# Exercise aim
Whenever a line in the records below contains "hall", pick it out.

# Material for this task
▼▼▼
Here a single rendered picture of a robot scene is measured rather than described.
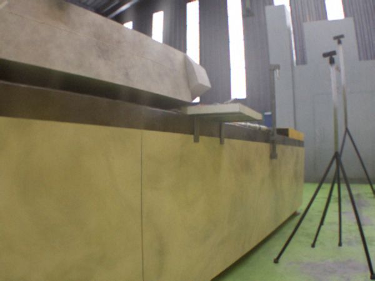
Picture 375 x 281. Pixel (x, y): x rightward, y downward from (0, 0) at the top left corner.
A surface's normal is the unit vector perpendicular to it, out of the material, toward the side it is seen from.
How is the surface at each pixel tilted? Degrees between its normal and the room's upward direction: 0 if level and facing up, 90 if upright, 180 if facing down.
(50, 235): 90
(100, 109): 90
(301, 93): 90
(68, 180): 90
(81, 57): 80
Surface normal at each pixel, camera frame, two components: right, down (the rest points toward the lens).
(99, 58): 0.82, -0.18
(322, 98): -0.56, -0.03
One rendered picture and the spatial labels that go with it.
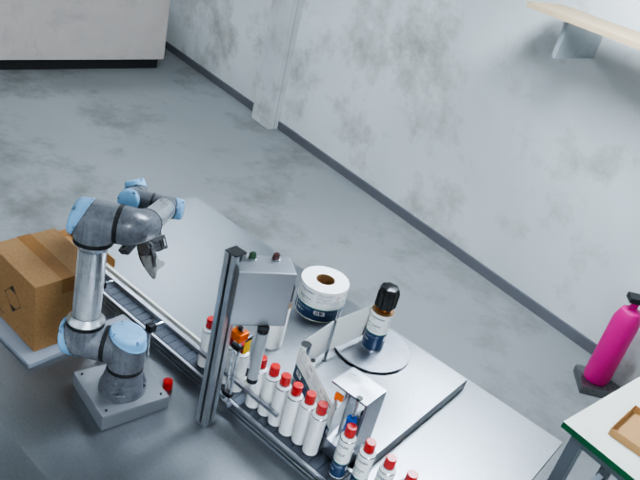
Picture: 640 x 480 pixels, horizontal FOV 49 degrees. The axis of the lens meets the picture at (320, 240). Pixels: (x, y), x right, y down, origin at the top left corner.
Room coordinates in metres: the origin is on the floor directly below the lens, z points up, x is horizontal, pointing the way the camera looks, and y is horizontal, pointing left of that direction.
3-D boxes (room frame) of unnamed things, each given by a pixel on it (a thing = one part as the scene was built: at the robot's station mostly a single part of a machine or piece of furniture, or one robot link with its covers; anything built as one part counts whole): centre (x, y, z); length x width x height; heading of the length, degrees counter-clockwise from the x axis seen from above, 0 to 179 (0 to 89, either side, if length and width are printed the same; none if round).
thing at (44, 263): (1.98, 0.90, 0.99); 0.30 x 0.24 x 0.27; 55
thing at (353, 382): (1.69, -0.23, 1.14); 0.14 x 0.11 x 0.01; 56
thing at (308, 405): (1.67, -0.09, 0.98); 0.05 x 0.05 x 0.20
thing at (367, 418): (1.68, -0.22, 1.01); 0.14 x 0.13 x 0.26; 56
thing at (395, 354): (2.24, -0.30, 0.89); 0.31 x 0.31 x 0.01
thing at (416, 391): (2.14, -0.17, 0.86); 0.80 x 0.67 x 0.05; 56
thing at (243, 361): (1.83, 0.16, 0.98); 0.05 x 0.05 x 0.20
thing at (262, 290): (1.71, 0.14, 1.38); 0.17 x 0.10 x 0.19; 111
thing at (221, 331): (1.70, 0.22, 1.16); 0.04 x 0.04 x 0.67; 56
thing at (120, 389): (1.70, 0.51, 0.93); 0.15 x 0.15 x 0.10
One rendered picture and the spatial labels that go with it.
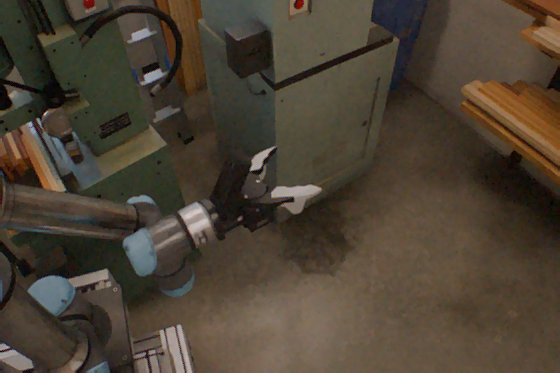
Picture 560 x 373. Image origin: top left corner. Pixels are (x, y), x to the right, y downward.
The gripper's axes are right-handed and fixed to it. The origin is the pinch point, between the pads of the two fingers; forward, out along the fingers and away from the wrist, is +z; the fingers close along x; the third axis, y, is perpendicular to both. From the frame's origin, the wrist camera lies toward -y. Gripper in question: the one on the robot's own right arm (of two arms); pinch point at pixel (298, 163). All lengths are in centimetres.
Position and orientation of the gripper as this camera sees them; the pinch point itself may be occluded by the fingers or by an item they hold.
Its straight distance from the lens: 80.7
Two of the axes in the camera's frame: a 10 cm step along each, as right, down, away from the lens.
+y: 0.8, 7.4, 6.7
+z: 8.3, -4.2, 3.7
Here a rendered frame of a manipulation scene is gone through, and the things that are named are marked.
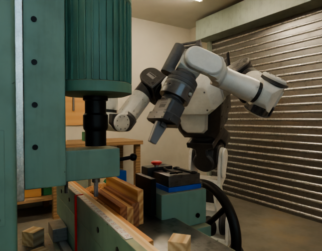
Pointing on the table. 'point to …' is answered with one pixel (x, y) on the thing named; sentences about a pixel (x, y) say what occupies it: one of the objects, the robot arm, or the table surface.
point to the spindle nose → (95, 120)
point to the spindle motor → (98, 48)
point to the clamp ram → (147, 192)
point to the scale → (101, 214)
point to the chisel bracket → (91, 163)
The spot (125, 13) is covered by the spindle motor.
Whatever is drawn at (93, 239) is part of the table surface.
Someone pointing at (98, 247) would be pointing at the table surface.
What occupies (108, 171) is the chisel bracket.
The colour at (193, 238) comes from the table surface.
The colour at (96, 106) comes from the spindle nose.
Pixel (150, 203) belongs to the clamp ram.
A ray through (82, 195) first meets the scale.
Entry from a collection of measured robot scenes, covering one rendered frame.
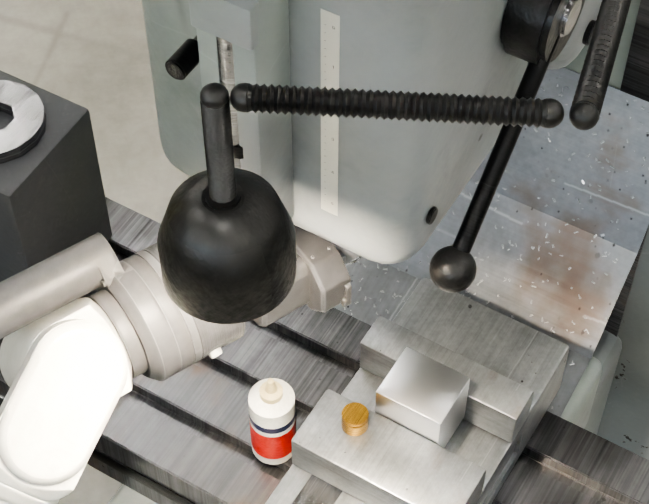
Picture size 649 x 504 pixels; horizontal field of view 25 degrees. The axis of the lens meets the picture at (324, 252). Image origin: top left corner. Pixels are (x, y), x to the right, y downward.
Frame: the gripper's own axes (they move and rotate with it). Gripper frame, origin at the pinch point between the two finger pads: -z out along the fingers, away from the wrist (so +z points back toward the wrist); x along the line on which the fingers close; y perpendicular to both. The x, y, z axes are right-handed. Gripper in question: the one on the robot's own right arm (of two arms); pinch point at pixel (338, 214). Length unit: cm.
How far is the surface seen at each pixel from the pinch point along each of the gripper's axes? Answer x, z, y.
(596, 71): -23.0, 1.7, -35.4
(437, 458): -12.3, -1.3, 19.8
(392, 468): -11.0, 2.3, 19.8
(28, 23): 158, -33, 124
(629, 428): -2, -41, 68
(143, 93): 127, -43, 124
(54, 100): 33.3, 8.0, 12.2
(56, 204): 27.7, 11.9, 18.6
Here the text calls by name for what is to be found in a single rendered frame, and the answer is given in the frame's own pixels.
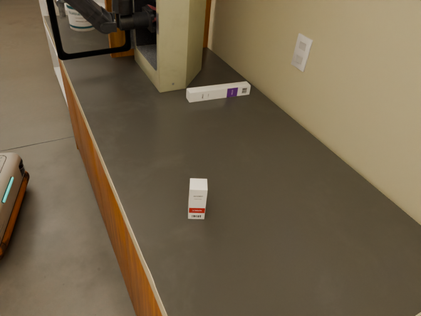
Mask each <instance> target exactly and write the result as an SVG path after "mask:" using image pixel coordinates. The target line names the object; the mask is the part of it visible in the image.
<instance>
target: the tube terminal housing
mask: <svg viewBox="0 0 421 316"><path fill-rule="evenodd" d="M205 9H206V0H156V12H157V13H158V14H159V35H158V34H157V71H155V70H154V68H153V67H152V66H151V65H150V63H149V62H148V61H147V60H146V59H145V57H144V56H143V55H142V54H141V52H139V50H138V49H137V46H136V41H135V50H134V56H135V61H136V62H137V63H138V65H139V66H140V68H141V69H142V70H143V71H144V73H145V74H146V75H147V76H148V78H149V79H150V81H151V82H152V83H153V84H154V85H155V87H156V88H157V90H158V91H159V92H160V93H162V92H169V91H173V90H180V89H185V88H187V86H188V85H189V83H190V82H191V81H192V80H193V79H194V78H195V76H196V75H197V74H198V73H199V72H200V71H201V66H202V50H203V41H204V25H205Z"/></svg>
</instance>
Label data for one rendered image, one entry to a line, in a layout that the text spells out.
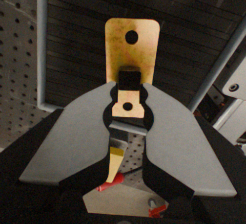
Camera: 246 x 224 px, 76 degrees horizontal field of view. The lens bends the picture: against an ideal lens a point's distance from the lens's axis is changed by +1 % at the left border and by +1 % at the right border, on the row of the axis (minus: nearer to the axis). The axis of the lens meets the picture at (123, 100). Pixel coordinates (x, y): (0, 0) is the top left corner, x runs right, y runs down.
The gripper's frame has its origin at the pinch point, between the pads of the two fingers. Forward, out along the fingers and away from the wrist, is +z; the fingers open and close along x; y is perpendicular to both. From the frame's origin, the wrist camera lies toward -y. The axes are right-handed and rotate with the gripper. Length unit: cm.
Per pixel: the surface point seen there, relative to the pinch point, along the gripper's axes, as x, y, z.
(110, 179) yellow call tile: -1.9, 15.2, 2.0
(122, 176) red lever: -0.3, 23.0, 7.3
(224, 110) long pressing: 20.8, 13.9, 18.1
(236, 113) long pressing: 23.5, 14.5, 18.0
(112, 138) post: -1.7, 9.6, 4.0
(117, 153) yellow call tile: -0.9, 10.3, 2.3
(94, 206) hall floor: -45, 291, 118
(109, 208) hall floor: -20, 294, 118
▲▲▲
# Solution to the exercise
(94, 206) hall floor: -45, 291, 118
(109, 208) hall floor: -20, 294, 118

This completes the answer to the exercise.